# Technical Document Extraction: Tree Mask Attention Mechanism
This document describes a technical diagram illustrating a "Tree Mask" mechanism, likely used in Transformer-based architectures for processing hierarchical or branching data structures.
## 1. Component Isolation
The image is divided into three primary functional regions:
* **Left (Tree Structure):** A hierarchical representation of tokens starting from a "Root" node.
* **Top (Key Sequence):** A horizontal sequence of tokens acting as the "Key" in an attention mechanism.
* **Center-Right (Attention Matrix):** An $8 \times 8$ grid representing the mask, where checkmarks indicate permitted attention connections between "Query" tokens (rows) and "Key" tokens (columns).
---
## 2. Tree Structure and Query Mapping (Left Region)
The diagram shows how tokens are branched from a central root, organized into "Heads" (likely representing different branches or paths).
### Hierarchy Flow:
1. **Root (Grey Node):** The origin point.
2. **Head 1 (Red Background):** Contains two tokens:
* **It**
* **I**
3. **Head 2 (Orange Background):** This head branches further into two sub-groups based on the parent token from Head 1.
* **Sub-group 1 (Yellow Background):** Derived from the token "It". Contains: **is**, **'**, **the**.
* **Sub-group 2 (Green Background):** Derived from the token "I". Contains: **is**, **'**, **the**.
### Query Sequence (Vertical Axis):
The tokens from the tree are flattened into a vertical sequence of 8 rows for the attention matrix:
1. **It** (from Head 1)
2. **I** (from Head 1)
3. **is** (from Head 2, yellow)
4. **'** (from Head 2, yellow)
5. **the** (from Head 2, yellow)
6. **is** (from Head 2, green)
7. **'** (from Head 2, green)
8. **the** (from Head 2, green)
---
## 3. Key Sequence (Top Region)
The horizontal axis represents the **Key** tokens.
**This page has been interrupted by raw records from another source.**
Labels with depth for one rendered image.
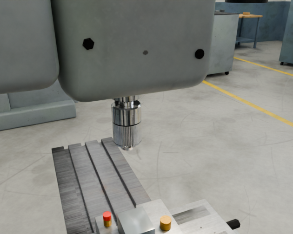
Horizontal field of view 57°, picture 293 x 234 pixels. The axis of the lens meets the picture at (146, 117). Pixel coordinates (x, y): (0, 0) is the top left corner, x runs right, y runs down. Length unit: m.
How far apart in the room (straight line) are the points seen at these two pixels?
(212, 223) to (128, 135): 0.31
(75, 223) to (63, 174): 0.22
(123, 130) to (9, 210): 1.92
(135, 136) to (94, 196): 0.41
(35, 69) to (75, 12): 0.07
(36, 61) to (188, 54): 0.17
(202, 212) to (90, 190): 0.34
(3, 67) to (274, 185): 2.38
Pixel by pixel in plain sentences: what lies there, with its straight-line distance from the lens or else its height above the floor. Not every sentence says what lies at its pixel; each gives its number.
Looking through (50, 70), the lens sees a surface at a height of 1.36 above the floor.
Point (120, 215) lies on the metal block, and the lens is 0.53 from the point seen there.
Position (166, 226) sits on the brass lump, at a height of 1.03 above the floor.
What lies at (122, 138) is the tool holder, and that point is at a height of 1.22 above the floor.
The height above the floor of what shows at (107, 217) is 1.04.
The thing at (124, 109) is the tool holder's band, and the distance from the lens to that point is 0.40.
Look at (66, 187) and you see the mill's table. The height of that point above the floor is 0.91.
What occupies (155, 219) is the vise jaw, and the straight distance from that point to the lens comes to 0.58.
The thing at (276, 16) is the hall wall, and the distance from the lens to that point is 10.09.
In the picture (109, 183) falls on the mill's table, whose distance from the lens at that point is 0.84.
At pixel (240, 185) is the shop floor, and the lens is 2.40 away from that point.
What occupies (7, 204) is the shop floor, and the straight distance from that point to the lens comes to 2.35.
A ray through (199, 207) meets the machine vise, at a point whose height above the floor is 0.98.
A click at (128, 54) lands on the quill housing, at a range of 0.30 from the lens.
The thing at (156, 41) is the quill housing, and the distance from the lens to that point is 0.31.
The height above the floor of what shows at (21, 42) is 1.39.
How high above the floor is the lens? 1.43
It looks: 25 degrees down
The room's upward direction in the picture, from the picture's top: straight up
They are grouped by color to match the tree structure:
* **Red Group:** [It], [I]
* **Yellow Group:** [is], ['], [the]
* **Green Group:** [is], ['], [the]
---
## 4. Attention Matrix (Tree Mask Data)
The matrix defines which Query (row) can attend to which Key (column). A purple checkmark ($\checkmark$) indicates an active connection.
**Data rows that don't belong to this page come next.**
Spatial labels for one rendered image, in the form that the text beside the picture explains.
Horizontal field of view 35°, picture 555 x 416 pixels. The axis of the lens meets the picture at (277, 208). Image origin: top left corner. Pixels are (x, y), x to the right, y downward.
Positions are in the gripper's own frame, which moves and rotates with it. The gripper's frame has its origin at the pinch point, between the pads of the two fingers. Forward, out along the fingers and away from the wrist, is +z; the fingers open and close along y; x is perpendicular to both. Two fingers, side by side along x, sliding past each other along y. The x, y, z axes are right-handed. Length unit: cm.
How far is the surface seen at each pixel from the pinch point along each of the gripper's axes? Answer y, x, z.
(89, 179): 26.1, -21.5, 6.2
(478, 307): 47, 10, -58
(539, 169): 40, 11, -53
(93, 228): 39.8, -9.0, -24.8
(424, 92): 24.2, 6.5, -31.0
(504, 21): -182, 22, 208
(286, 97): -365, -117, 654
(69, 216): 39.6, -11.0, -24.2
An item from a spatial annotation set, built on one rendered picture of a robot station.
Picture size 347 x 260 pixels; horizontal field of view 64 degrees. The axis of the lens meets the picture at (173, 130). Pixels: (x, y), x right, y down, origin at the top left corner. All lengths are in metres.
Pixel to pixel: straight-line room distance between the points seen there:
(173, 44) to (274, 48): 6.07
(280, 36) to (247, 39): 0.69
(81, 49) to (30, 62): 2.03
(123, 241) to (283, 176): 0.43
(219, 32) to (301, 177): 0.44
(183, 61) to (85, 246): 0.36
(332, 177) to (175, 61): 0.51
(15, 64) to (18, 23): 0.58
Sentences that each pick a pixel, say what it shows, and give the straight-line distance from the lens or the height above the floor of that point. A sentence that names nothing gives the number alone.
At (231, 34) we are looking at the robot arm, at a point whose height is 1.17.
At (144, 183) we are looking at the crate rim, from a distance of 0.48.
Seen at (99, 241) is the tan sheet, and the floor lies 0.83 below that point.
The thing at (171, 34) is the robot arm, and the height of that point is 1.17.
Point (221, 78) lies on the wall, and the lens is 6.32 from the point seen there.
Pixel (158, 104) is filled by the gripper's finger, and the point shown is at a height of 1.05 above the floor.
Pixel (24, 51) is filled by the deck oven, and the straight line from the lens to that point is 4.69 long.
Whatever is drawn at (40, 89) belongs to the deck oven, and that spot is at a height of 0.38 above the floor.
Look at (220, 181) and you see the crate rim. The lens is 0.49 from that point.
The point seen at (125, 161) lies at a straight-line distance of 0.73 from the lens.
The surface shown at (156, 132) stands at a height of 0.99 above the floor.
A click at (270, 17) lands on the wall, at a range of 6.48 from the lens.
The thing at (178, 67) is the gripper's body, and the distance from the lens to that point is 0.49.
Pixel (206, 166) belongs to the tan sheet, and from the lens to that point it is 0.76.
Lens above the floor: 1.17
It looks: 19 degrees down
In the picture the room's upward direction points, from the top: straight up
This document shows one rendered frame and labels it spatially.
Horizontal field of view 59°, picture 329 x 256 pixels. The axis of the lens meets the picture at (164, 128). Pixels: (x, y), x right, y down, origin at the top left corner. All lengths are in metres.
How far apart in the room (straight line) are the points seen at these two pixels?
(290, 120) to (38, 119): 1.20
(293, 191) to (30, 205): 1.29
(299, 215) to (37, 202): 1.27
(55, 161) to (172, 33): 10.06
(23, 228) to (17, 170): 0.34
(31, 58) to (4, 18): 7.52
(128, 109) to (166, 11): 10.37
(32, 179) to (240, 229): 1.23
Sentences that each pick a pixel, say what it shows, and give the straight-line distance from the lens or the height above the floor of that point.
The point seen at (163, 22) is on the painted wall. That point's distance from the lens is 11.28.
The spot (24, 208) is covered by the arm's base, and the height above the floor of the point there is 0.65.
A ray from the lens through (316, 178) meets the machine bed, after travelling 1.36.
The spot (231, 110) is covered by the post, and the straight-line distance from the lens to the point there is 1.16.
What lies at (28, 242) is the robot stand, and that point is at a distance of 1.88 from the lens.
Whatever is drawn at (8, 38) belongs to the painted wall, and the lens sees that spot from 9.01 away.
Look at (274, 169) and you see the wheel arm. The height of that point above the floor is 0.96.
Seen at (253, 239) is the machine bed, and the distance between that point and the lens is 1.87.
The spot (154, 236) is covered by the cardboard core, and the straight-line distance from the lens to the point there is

### Data Table Reconstruction
| Query \ Key | It (Red) | I (Red) | is (Yel) | ' (Yel) | the (Yel) | is (Grn) | ' (Grn) | the (Grn) |
| :--- | :---: | :---: | :---: | :---: | :---: | :---: | :---: | :---: |
| **It** | $\checkmark$ | | | | | | | |
| **I** | | $\checkmark$ | | | | | | |
| **is (Yel)** | $\checkmark$ | | $\checkmark$ | | | | | |
| **' (Yel)** | $\checkmark$ | | | $\checkmark$ | | | | |
| **the (Yel)** | $\checkmark$ | | | | $\checkmark$ | | | |
| **is (Grn)** | | $\checkmark$ | | | | $\checkmark$ | | |
| **' (Grn)** | | $\checkmark$ | | | | | $\checkmark$ | |
| **the (Grn)** | | $\checkmark$ | | | | | | $\checkmark$ |
---
## 5. Trend and Logic Verification
* **Identity Attention:** Every token attends to itself, forming a sparse diagonal pattern (visible in the checkmarks at [1,1], [2,2], [3,3], etc.).
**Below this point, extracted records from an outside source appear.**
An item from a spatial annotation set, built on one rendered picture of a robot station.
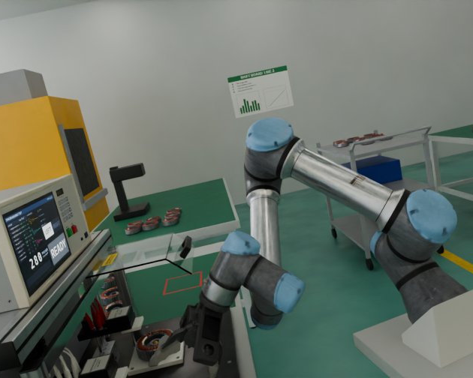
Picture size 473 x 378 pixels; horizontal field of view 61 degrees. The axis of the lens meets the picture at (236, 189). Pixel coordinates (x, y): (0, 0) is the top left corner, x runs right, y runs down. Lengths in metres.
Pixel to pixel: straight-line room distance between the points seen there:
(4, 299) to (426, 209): 0.88
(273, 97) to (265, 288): 5.52
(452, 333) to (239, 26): 5.66
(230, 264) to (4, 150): 4.08
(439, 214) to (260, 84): 5.39
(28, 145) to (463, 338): 4.24
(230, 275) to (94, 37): 5.78
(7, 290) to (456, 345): 0.95
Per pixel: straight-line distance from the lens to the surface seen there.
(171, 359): 1.20
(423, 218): 0.97
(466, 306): 1.07
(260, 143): 1.01
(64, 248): 1.09
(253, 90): 6.22
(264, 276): 0.83
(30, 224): 0.96
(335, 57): 6.53
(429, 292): 1.07
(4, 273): 0.89
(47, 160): 4.62
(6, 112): 4.74
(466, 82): 7.40
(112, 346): 1.29
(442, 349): 1.06
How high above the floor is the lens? 1.39
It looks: 11 degrees down
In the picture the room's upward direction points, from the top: 12 degrees counter-clockwise
* **Hierarchical Dependency:**
* The **Yellow Group** (is, ', the) only attends to itself and its parent token **"It"** (Red). It cannot see the "I" (Red) branch or the Green branch.
* The **Green Group** (is, ', the) only attends to itself and its parent token **"I"** (Red). It cannot see the "It" (Red) branch or the Yellow branch.
* **Isolation:** There is no cross-attention between the Yellow and Green branches, despite them containing the same string literals ("is", "'", "the"). This confirms the mask enforces the tree structure where branches are independent.
## 6. Textual Labels Summary
* **Title:** Tree Mask (accompanied by a small evergreen tree icon 🌲).
* **Labels:** Root, Head 1, Head 2, Query, Key.
* **Tokens:** It, I, is, ', the.